This was followed in 'AIR 1925 Cal 201 (D)'. The learned advocate for the respondents has invited our attention to later pronouncements of the Calcutta High Court in which the correctness of these two decisions has been doubted. Considering the question on principle and apart from authorities, it is difficult to see why the prescriptions as to the time and place of sale in Order 21 Rule 66(2) should alone be held to amount to conditions precedent to a valid sale and not the others. The policy underlying the entire scheme of Order 21 is to ensure due publicity for court auction sales so that fair price could be realised for the properties. With this end, elaborate provisions are made for attachment of the properties, Rule 54; for settlement of sale proclamation, Rule 66; and for its publication, Rule 67. The sale is not to be held before the expiry of 30 days from the date of publication, Rule 68. The decree-holder is prohibited from purchasing the properties in court auction, unless he obtains leave of the court, Rule 72. All these provisions are enacted with one purpose and that is that the properties might fetch the best price possible. If there is a failure to observe any one of these rules, the sale following thereon could in no sense be said to be illegal because illegality consists in the violation of an express provision of law. For such illegalities, however, the statute provides a remedy and that is an application to set aside the sale under Order 21, Rule 90 on proof that substantial injury has resulted therefrom. Order 21, Rule 92 prohibits such matters from being made a ground of attack in collateral proceedings by way of suit.

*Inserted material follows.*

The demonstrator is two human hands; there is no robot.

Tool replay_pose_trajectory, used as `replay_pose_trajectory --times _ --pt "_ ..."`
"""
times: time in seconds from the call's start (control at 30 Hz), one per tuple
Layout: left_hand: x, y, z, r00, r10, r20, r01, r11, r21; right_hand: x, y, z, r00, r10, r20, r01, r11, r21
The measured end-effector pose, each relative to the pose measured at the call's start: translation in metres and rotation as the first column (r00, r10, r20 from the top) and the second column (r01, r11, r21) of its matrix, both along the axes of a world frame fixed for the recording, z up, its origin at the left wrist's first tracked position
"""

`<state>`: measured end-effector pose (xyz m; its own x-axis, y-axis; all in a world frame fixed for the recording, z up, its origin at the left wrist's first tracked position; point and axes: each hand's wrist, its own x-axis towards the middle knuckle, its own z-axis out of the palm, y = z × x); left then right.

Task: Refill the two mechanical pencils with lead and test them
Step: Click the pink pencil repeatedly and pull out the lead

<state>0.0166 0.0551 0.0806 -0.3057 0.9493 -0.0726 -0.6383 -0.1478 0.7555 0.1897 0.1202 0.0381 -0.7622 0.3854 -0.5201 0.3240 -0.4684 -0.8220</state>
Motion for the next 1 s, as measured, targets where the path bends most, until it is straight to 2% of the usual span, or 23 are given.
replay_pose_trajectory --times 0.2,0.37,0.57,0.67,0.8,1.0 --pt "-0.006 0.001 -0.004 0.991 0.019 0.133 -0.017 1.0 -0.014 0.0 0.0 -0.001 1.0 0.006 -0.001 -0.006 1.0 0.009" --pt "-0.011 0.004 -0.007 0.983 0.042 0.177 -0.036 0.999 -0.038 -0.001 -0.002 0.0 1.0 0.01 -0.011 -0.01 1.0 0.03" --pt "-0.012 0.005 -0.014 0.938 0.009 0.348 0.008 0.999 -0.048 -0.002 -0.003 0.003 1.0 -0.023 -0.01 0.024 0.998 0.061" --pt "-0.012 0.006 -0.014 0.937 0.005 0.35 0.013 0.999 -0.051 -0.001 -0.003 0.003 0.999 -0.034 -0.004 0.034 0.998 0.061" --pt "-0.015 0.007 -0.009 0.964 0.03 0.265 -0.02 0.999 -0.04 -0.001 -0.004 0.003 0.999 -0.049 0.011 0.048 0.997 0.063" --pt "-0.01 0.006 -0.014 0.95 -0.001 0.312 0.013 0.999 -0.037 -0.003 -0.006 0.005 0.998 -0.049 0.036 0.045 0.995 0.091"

Thus for breach of the rules contained in the Civil Procedure Code there is a special remedy provided under Order 21 Rule 90 and that, under Order 21 Rule 90, is the only remedy available to the party. Where the objection to the sale is not that a provision of the Code has been violated, but something apart from the Code, as where the sale is held without the legal representatives being on record, the limitations prescribed by Order 21 Rule 90 may not apply and other questions might arise for consideration. But in respect of the matters actually provided by the Code, it is difficult, to see why some of them viz., those relating to time and place should be regarded as fundamental conditions and not the others, which are also prescribed in language as mandatory and intended as such for the protection of the judgment-debtors as the provisions relating to time and place. It comes to this, that in respect of statutory provisions all of them relating to the same subject-matter, some are to be regarded as matters of jurisdiction, while others not. It is true that breaches of some of these rules may be more serious in character and have more damaging effect on the sale than breaches of other rules. But that will be an element legitimately to be taken into consideration on the question of substantial injury under Order 21, Rule 90. More than that, on what principle is a distinction to be sustained between breaches of the provisions of the Code wherefore the sale is, without more, to become void, and breaches wherefore the sale could be set aside only on proof of damage. That there is no rational basis for such a distinction held by Muthuswami Aiyar J. in -- 'Arunachalam v. Kulandasami', 5 Mad L. J. 70 (H), where the sale had been held in violation of Section 289 (Order 21, Rule 67). After expressing the opinion that the
"Legislature did not probably intend to differentiate between infringements of different rules of procedure relating to sales in execution of immoveable property, but intended to treat them all alike and required proof of substantial injury, notwithstanding any irregularity, before the sale is set aside,"
the learned Judge observed as follows:
"The term 'irregularity' means in ordinary parlance the state of being irregular or not being in conformity to some recognised rule and in Section 311 (Order 21, Rule 90) it can only mean not being in conformity to some one of the rules provided by the Civil Procedure Code to regulate execution sales. If it had been the intention of the Legislature to make a distinction between illegality & irregularity & to dispense with proving of actual loss in one case & not in the other, they would have expressed that intention clearly in apt language. In one sense whatever is irregular is also illegal, as irregularity connotes want of conformity to some recognised rule of procedure x x x I think that it is violation of an established rule of procedure regarding sales that constitutes an irregularity and it is the consequential loss that constitutes a material irregularity or ground for cancelling the sale."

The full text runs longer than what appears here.